Task instructions:
Omit all pictures and transcribe only the lines in the entries below that run from the line with "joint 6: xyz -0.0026" through the line with "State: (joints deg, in".

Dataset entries

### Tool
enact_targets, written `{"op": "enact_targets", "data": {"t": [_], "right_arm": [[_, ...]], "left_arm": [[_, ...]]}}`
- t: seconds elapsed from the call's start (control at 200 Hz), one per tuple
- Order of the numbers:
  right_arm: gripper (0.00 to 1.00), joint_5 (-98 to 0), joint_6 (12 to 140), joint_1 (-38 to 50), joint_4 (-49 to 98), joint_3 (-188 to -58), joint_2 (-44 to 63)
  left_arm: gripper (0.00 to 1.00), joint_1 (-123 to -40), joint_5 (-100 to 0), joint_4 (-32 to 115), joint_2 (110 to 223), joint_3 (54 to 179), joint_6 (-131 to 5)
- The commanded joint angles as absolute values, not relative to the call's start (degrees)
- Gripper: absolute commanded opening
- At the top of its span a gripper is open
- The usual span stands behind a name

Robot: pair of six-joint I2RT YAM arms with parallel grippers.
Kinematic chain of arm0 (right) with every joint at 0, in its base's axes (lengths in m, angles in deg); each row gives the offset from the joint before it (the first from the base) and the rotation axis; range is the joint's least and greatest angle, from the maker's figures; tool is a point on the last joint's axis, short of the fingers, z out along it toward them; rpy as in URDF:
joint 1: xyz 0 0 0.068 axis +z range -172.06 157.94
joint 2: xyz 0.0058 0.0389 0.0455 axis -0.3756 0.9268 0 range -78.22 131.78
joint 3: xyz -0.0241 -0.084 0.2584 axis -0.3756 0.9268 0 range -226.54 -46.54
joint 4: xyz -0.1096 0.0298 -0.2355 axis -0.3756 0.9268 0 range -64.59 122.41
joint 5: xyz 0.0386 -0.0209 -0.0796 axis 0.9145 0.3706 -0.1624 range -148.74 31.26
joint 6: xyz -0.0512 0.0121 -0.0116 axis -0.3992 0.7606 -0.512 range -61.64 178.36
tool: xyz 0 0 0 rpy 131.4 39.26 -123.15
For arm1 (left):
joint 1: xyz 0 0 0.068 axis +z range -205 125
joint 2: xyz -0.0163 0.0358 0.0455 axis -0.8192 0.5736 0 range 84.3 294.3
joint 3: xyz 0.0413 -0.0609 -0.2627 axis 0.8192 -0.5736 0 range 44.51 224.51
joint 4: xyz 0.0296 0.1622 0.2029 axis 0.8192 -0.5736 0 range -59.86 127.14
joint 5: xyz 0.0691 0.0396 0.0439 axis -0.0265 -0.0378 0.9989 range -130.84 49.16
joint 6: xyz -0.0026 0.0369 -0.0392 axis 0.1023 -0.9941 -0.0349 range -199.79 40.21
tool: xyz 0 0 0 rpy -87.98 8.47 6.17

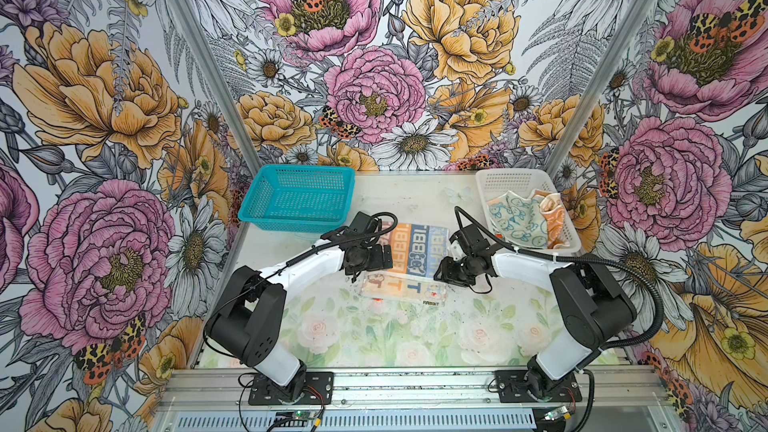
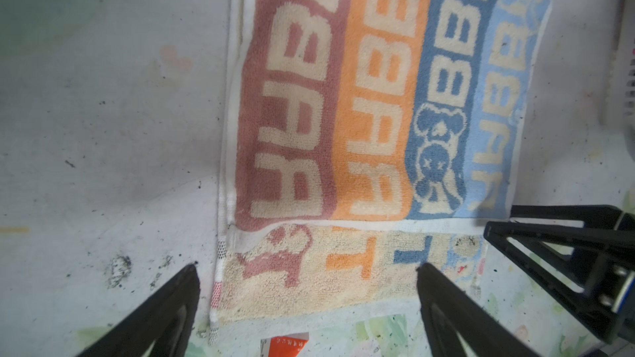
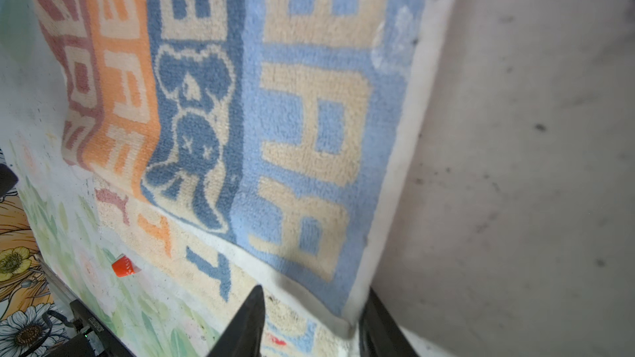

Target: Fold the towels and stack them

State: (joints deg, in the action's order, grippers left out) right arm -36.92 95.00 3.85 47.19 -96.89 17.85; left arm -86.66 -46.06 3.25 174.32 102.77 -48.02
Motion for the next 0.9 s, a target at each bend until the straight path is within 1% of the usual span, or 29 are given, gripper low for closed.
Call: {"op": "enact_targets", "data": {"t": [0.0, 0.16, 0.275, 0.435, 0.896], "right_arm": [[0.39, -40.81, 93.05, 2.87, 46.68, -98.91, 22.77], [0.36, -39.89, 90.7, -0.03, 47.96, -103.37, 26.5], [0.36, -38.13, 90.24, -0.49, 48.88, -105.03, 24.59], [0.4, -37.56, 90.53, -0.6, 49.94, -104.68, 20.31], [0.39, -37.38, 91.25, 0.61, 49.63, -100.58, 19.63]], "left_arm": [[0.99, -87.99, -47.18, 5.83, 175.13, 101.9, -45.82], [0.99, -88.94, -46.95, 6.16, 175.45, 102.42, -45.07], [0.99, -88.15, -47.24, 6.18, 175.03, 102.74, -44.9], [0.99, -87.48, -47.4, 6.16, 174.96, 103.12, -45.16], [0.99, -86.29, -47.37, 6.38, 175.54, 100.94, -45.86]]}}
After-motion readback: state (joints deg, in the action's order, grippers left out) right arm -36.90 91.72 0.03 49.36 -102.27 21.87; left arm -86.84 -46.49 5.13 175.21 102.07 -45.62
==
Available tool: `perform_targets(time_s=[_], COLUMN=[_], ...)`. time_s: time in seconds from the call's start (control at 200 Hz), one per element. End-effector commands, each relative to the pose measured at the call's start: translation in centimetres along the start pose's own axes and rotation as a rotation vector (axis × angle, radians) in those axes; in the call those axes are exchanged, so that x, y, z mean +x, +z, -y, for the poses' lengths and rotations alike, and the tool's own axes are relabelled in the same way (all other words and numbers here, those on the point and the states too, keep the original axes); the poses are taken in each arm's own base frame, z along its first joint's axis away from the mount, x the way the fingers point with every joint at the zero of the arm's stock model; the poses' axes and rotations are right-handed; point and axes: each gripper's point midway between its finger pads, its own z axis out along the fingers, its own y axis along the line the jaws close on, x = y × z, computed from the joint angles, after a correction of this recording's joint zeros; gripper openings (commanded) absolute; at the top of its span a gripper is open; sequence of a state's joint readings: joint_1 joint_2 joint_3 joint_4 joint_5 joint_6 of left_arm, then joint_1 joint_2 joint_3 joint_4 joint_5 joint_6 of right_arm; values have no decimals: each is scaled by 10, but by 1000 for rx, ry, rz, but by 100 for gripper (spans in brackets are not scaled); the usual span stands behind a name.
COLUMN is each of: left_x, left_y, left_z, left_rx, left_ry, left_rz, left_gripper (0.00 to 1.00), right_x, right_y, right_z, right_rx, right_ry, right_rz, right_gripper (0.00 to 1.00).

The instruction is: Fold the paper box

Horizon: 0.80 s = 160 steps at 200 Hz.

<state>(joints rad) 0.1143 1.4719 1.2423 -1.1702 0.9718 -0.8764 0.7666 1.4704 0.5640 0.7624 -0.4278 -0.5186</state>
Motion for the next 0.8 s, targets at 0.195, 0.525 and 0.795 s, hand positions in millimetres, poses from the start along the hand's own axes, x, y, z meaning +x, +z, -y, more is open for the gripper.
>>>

Your solution:
joint 6: xyz -0.0026 0.0369 -0.0392 axis 0.1023 -0.9941 -0.0349 range -199.79 40.21
tool: xyz 0 0 0 rpy -87.98 8.47 6.17


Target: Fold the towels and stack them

State: (joints deg, in the action's order, grippers left out) right arm -36.92 95.00 3.85 47.19 -96.89 17.85; left arm -86.66 -46.06 3.25 174.32 102.77 -48.02

No further output is needed for the exercise.